Protect hospital workers

Re: “2nd case rattles Dallas — Presbyterian nurse tests positive; others who treated first patient to be monitored; Health officials cite breach of protective procedures,” Monday news story.

You can’t protect patients if you first don’t protect the very people who are on the front lines of this potential health care crisis: the nurses and doctors who work in the ER.

The CDC must make sure that hands-on training policies and procedures are in place and implemented with strict and rigid monitoring of every hospital’s department of infectious disease.

The brave nurses and doctors who are literally risking their lives to care for anyone infected with the Ebola virus deserve and must receive inclusive and ongoing training as more is known about this killer of a disease.

I don’t believe anything less should be accepted by the general public, anyone who is currently a patient in a hospital and the health care workers in these hospitals, especially the emergency department.

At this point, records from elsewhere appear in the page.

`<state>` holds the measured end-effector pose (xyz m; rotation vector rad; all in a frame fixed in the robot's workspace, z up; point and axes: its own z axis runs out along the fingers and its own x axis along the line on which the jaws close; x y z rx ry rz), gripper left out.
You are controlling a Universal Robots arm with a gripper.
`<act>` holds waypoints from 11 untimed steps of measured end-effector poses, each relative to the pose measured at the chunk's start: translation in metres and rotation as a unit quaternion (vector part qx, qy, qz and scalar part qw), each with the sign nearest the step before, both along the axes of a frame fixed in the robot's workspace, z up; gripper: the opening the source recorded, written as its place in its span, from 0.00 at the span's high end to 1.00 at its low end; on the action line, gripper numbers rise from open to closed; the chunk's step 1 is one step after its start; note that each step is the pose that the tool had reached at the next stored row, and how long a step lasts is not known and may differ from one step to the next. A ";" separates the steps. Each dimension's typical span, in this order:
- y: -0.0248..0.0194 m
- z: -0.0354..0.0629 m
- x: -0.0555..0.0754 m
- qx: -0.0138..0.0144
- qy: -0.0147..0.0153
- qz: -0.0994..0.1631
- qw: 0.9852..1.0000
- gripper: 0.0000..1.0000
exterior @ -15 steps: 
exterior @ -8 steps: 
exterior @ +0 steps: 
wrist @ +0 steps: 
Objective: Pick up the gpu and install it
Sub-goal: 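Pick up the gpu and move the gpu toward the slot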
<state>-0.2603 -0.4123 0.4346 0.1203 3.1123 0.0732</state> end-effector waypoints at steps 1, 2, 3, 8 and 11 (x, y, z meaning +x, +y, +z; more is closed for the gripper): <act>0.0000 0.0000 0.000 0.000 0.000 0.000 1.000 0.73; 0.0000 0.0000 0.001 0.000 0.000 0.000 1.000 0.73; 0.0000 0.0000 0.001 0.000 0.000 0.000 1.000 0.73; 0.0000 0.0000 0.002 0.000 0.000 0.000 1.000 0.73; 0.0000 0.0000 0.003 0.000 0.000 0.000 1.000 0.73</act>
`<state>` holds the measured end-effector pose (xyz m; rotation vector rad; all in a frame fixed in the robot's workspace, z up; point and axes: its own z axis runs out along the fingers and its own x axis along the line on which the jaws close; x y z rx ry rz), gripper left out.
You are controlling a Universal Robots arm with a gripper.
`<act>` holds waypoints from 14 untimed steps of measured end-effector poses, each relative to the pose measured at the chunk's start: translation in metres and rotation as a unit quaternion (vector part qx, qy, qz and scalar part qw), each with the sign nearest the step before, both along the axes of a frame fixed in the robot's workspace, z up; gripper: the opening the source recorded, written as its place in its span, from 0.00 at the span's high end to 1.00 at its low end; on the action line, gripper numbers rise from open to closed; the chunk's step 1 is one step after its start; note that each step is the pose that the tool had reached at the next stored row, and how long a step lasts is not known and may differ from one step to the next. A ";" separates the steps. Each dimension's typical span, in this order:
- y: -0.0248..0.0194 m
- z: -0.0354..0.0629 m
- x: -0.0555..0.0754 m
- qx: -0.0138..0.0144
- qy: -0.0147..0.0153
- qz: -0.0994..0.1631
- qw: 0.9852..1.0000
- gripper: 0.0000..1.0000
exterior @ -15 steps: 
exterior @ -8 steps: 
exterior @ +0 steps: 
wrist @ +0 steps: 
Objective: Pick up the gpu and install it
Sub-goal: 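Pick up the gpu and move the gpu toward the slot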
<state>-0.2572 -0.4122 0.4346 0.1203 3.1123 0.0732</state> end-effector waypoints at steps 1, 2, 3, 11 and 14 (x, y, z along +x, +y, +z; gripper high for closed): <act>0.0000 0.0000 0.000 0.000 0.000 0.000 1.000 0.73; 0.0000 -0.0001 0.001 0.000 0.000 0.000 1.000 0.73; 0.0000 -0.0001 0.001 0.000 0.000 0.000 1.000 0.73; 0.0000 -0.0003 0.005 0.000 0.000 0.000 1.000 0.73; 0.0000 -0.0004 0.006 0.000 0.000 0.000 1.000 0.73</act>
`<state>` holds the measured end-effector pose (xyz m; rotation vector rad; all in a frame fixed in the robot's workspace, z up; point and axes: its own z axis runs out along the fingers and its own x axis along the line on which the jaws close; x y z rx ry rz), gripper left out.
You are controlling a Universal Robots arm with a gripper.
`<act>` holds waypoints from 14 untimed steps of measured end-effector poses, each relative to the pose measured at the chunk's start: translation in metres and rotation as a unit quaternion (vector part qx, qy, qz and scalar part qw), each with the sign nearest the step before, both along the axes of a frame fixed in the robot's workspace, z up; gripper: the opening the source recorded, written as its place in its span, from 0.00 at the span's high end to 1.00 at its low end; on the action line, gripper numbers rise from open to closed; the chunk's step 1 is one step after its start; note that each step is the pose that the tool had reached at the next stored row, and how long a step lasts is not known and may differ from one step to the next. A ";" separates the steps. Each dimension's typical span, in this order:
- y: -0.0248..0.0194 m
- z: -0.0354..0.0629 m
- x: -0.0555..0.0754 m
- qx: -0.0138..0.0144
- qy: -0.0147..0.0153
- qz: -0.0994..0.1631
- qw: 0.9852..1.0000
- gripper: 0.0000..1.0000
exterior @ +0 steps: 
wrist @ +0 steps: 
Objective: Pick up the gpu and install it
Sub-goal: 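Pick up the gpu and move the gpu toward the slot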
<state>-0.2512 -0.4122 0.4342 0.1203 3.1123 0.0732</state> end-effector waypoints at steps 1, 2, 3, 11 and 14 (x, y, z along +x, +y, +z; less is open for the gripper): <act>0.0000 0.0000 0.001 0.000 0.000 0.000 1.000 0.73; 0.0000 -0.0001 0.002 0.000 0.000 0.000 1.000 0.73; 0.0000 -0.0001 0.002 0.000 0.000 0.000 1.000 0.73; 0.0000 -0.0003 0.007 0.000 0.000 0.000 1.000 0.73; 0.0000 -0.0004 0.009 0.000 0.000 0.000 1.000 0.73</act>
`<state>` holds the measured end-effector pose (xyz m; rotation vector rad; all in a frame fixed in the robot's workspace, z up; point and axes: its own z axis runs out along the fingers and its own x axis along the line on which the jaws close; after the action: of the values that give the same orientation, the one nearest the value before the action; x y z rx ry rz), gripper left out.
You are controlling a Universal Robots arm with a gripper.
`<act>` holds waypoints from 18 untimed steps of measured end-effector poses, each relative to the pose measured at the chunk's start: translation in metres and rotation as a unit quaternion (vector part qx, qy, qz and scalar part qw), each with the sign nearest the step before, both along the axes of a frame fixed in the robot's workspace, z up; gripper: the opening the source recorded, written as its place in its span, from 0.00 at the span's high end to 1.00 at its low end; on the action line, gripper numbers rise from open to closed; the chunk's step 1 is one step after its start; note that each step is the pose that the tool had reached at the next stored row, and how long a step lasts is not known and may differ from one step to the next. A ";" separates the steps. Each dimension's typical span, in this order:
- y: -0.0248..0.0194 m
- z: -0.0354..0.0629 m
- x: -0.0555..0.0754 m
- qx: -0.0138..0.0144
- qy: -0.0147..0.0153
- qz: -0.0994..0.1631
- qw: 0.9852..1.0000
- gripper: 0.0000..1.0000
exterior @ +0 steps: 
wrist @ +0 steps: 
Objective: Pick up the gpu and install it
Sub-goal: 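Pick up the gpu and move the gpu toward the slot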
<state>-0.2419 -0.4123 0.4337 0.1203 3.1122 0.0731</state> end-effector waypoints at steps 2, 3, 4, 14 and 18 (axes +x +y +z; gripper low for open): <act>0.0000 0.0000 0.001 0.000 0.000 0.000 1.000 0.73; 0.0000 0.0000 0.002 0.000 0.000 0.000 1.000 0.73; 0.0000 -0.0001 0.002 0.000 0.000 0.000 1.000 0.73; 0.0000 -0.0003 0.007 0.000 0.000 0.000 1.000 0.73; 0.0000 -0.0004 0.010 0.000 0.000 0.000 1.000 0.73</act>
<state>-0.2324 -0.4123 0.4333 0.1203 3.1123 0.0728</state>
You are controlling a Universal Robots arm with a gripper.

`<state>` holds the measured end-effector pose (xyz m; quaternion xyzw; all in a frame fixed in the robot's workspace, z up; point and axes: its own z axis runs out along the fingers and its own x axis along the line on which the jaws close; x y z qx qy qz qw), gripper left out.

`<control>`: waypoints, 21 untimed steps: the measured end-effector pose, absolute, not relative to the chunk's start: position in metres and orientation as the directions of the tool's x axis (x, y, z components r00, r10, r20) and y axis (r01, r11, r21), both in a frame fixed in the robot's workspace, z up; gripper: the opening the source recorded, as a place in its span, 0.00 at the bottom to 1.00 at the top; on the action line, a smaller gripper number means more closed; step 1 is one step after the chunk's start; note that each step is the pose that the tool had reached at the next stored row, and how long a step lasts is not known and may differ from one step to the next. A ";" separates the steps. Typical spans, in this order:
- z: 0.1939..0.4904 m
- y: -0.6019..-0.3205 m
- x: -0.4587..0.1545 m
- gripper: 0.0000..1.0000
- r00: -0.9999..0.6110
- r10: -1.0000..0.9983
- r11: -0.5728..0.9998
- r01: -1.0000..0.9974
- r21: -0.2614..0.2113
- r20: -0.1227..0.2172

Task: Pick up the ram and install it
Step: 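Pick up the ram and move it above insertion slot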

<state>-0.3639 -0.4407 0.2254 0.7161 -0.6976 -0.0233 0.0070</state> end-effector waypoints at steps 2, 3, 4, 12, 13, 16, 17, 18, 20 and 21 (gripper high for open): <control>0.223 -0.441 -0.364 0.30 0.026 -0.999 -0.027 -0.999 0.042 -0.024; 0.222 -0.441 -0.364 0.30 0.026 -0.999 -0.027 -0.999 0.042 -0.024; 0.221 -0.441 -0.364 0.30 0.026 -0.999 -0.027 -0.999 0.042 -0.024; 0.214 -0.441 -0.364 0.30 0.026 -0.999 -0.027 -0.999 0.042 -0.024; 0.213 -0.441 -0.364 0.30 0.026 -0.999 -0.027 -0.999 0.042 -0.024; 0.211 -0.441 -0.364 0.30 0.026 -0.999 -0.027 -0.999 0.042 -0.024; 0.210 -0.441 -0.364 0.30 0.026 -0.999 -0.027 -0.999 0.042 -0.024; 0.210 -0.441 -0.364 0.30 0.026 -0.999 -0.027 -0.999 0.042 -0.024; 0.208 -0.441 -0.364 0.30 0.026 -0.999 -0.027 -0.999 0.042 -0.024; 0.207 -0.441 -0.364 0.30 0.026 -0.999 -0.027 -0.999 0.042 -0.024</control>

We owe this to the courageous nurses at Presbyterian Hospital-Dallas and all other health care workers who take such great personal risk to aid the sick and suffering.

God bless them.

Ed Sircy, Coppell

 

Accusations undeserved

Re: “Let’s try truth with 2nd case of Ebola,” by Jacquielynn Floyd, Monday Metro column.

Thanks to Jacquielynn Floyd for her column.

It was a timely, thoughtful and succinct analysis of an impression that Presbyterian somehow dropped the ball in this Ebola situation.

Presbyterian is well-known as a highly rated hospital that doesn’t deserve such a description. I encourage others to read her column and dispel such notions.